Many home masters prefer independent production furniture and buy high-quality laminated chipboard in construction stores or from manufacturers. How to cut with a jigsaw without chips on one and both sides, as well as what kind of nail files you need to cut so that there are no chips. Fortunately, the widest range of colors of laminated coatings makes it easy to choose the most suitable material. The surface texture is also varied: it can be smooth, imitating wood or a natural stone, embossed under shagreen or wood pores.

But in order to make with my own hands unique furniture or an exclusive interior, it is not enough just to buy chipboard and cut it according to patterns. Thin laminated coating has a fragile structure. With gross illiterate actions, the cut turns out to be torn, and deep shells appear on the edges of the coating. To cut chipboard without chips and cracks, you need to know some tricks to work with it.

Rules for sawing laminated chipboard

Custom cut will be smoother

High-quality sawing of chipboard is difficult to do manually due to the large size of the sheets. The dimensions of a standard plate are 2440 × 1200, and this is not the limit. Ways chipboard processing: how to cut chipboard before sawing chipboard how to cut chipboard without chips. We cut the countertop without chips. How to drill big and how to nag electro. However, if you often work with chipboard or MDF, it makes sense to get an expensive tool and work for your own pleasure. If you only need to cut a few sheets, you can go two ways:

  • Cut the slabs yourself with the available hand tools
  • Order cutting chipboard in a specialized workshop.
  • Tools and materials
  • How to cut chipboard without chips?
  • Figure cutting
  • What can not be sawn chipboard

?? Sawing chipboard without chips

In this video case, I offer an option to nag chipboard without chips, without resorting to format-cutting machines, loading.

If you have at least once tried to cut chipboard with your own hands, then you know for sure that this work is by no means simple, it does not require not only skill, but also the presence good tool. Laminated chipboard is especially difficult to process, during the sawing of which a lot of chips often form. Therefore, probably, the masters, faced with such a problem, come to the conclusion that it is better to cut chipboard when making a purchase, especially since probably trading organizations provide such services, but their price is quite acceptable.

Sawing chipboard is carried out using precise format-cutting machines that help to obtain blanks of a given size and shape.

Modern models allow you to cut evenly board materials not only in a horizontal not vertical direction, but at an angle.

In addition to cutting sheets, they will help you calculate them, not provide in the form of a visual video file, several options for competent, economical cutting of sheet material (using special programs) and, if necessary, perform edging.

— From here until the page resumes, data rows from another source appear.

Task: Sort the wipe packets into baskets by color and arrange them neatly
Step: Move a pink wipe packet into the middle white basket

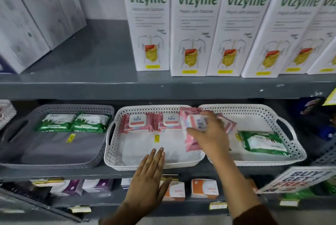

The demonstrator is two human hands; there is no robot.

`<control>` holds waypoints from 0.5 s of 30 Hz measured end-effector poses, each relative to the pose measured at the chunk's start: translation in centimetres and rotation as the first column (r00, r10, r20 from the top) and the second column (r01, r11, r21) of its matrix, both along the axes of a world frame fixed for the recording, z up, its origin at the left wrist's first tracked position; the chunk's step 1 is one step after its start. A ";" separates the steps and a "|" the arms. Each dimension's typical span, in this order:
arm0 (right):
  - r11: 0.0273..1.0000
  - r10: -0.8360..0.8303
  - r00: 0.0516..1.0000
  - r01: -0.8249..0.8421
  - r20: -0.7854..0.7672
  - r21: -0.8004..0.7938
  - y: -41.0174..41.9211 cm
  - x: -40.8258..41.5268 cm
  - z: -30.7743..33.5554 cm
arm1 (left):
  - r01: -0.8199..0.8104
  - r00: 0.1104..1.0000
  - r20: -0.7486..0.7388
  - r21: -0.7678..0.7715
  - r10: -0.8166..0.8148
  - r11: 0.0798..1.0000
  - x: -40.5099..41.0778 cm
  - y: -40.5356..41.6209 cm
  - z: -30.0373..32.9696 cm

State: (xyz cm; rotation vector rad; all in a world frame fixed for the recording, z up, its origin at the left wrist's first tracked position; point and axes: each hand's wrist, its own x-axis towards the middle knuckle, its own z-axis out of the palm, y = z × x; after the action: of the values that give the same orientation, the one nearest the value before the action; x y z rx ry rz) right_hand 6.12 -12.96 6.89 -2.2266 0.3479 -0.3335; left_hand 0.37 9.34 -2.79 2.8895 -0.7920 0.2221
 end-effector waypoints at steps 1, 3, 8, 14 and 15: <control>0.999 0.037 0.999 -0.038 -0.029 -0.020 1.7 0.7 -1.0 | -0.014 1.000 0.006 -0.004 0.014 1.000 0.1 0.6 0.1; 0.991 0.057 0.992 -0.069 -0.109 -0.114 4.2 2.0 -2.6 | -0.009 1.000 0.012 -0.012 0.009 1.000 0.1 1.4 0.3; 0.963 0.034 0.982 -0.082 -0.187 -0.258 6.8 4.2 -5.2 | 0.015 1.000 0.010 -0.020 -0.015 1.000 0.0 2.3 0.6; 0.932 0.152 0.953 -0.226 -0.262 -0.283 6.2 5.0 -5.0 | -0.018 1.000 0.010 -0.041 0.019 0.999 -0.1 1.9 0.1; 0.944 0.170 0.962 -0.221 -0.213 -0.244 5.3 4.9 -4.5 | -0.020 1.000 0.015 -0.042 0.021 0.999 0.0 1.6 0.1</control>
State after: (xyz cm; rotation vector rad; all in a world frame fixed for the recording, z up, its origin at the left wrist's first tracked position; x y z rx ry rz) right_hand 10.98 -7.62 2.36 -2.5419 0.1853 -0.0612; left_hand 0.37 10.91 -2.64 2.8617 -0.7510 0.2598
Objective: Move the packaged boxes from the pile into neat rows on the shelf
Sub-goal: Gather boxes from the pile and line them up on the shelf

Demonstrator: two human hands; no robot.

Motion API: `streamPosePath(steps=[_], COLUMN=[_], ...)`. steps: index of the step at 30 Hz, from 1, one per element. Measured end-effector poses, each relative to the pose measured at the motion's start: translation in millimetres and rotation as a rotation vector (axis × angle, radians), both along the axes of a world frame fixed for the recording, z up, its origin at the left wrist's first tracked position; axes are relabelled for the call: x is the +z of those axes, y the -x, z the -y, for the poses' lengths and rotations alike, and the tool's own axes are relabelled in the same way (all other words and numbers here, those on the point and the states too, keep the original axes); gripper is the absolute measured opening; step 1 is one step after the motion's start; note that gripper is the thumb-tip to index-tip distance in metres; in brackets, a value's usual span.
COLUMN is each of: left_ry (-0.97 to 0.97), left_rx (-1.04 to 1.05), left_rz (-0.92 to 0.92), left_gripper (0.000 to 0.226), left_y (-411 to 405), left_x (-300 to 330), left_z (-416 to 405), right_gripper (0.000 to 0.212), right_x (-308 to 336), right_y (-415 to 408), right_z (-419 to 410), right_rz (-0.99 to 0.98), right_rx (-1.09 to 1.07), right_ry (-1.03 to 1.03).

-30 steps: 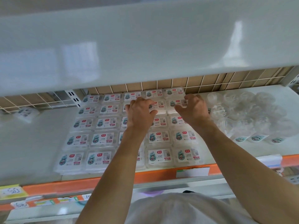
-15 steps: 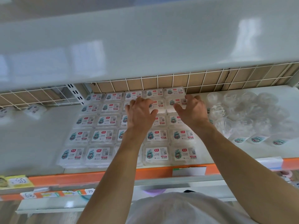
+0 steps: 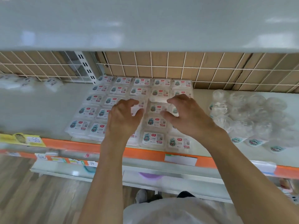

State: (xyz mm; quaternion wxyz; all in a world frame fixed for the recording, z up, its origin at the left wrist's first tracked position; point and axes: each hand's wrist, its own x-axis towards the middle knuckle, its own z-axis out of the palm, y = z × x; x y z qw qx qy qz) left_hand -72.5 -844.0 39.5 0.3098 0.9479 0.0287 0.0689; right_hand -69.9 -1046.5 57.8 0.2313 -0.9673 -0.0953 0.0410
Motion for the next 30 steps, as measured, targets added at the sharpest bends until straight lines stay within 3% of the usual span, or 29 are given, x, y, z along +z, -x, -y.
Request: streamPosePath(steps=[13,30], left_ry=[-0.011,-0.09], left_rx=[0.339,0.325], left_rz=[-0.097,-0.108], left_gripper=[0.038,0.036], left_y=[97,149], left_x=[2,-6], left_z=[-110,-374], right_gripper=[0.062,0.057], right_x=[17,-4], right_y=[33,74], right_z=[-115,-397], right_rz=[-0.039,-0.1], right_rx=[0.46,0.471], right_ry=[0.061,-0.059])
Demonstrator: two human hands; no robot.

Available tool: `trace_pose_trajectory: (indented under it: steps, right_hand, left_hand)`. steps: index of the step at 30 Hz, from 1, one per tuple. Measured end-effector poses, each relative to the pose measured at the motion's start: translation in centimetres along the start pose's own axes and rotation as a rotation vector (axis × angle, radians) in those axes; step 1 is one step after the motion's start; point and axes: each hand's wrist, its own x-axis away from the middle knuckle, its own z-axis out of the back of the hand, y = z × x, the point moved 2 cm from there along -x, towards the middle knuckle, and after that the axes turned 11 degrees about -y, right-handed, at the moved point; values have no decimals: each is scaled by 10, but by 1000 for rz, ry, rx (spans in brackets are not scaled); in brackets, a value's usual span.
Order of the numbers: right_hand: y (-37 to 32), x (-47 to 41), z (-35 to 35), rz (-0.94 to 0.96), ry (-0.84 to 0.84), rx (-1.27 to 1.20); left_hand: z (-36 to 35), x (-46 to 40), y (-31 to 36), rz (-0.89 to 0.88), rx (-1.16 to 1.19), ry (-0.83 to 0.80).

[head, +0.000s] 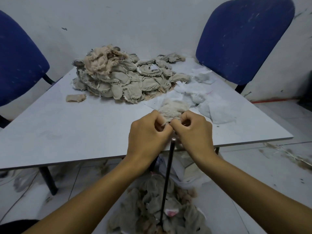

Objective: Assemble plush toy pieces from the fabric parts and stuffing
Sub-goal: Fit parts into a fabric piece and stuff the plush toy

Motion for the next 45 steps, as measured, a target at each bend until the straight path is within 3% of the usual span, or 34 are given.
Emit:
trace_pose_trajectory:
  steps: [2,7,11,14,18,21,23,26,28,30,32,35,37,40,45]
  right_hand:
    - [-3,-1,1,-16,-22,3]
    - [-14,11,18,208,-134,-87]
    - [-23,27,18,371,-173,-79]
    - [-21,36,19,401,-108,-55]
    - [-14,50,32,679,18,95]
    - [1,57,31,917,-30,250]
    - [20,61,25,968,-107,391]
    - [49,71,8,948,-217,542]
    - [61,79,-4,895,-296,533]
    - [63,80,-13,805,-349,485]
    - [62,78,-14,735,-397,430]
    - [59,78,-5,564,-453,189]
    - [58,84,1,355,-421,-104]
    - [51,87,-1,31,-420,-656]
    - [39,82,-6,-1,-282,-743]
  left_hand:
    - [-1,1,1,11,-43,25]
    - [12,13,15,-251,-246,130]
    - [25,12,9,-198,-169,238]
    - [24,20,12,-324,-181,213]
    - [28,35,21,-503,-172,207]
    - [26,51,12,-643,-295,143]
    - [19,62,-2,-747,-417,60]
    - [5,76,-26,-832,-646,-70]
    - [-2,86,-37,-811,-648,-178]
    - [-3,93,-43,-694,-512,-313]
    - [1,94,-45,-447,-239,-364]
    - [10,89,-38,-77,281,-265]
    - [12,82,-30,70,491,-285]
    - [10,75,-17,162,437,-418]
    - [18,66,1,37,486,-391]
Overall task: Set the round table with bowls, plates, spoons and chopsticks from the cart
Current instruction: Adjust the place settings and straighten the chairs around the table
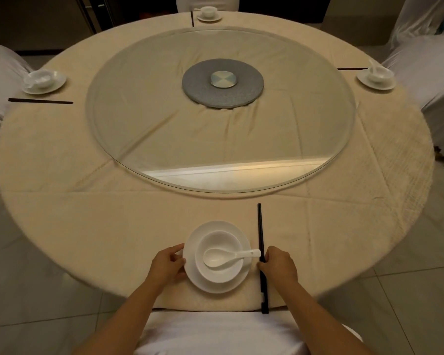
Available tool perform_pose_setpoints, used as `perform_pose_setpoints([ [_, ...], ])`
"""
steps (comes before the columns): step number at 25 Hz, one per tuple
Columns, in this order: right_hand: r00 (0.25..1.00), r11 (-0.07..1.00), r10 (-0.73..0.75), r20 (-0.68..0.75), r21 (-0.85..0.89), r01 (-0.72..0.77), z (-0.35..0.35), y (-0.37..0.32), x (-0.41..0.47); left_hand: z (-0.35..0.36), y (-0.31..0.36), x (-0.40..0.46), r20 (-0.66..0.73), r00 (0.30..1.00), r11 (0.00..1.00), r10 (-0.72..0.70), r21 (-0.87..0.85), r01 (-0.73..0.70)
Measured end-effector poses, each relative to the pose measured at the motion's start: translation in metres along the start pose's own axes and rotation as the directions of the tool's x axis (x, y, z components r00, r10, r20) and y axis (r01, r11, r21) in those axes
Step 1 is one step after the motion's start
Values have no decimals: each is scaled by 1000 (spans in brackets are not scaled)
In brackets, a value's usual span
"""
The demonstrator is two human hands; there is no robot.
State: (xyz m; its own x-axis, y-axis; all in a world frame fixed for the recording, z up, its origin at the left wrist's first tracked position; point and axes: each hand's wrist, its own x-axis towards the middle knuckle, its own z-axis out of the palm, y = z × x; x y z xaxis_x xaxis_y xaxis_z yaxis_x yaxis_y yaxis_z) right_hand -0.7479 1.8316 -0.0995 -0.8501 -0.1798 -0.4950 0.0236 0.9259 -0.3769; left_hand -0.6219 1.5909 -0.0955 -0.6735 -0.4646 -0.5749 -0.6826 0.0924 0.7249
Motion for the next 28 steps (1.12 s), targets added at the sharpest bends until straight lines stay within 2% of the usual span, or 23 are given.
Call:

However, if for some reason you prefer to do this work yourself, while sawing chipboard you will have to do some preparatory work.

Tools and materials

If possible, it is preferable to cut chipboard with a manual router, using homemade guides. Tell me how to cut chipboard without chips, all these saws allow to nag chipboard without chips. This method is not very convenient when cutting large sheets, because a table is required while working with this tool. Today, in this case, the method has to change cutters frequently. But for a reason, you get cleanly processed, "cut" edges.

The electric jigsaw is the most popular tool for sawing chipboard.

Some craftsmen use a jigsaw in their work, however, in the absence of skill, it is difficult to cut smoothly, in addition, there are variations in the formation of chips.

There is an option to try to install a bimetallic blade with teeth pointed inward, designed for laminate, on a jigsaw. To cut with an electric jigsaw, increase the speed, with a small feed, so that breaks do not form.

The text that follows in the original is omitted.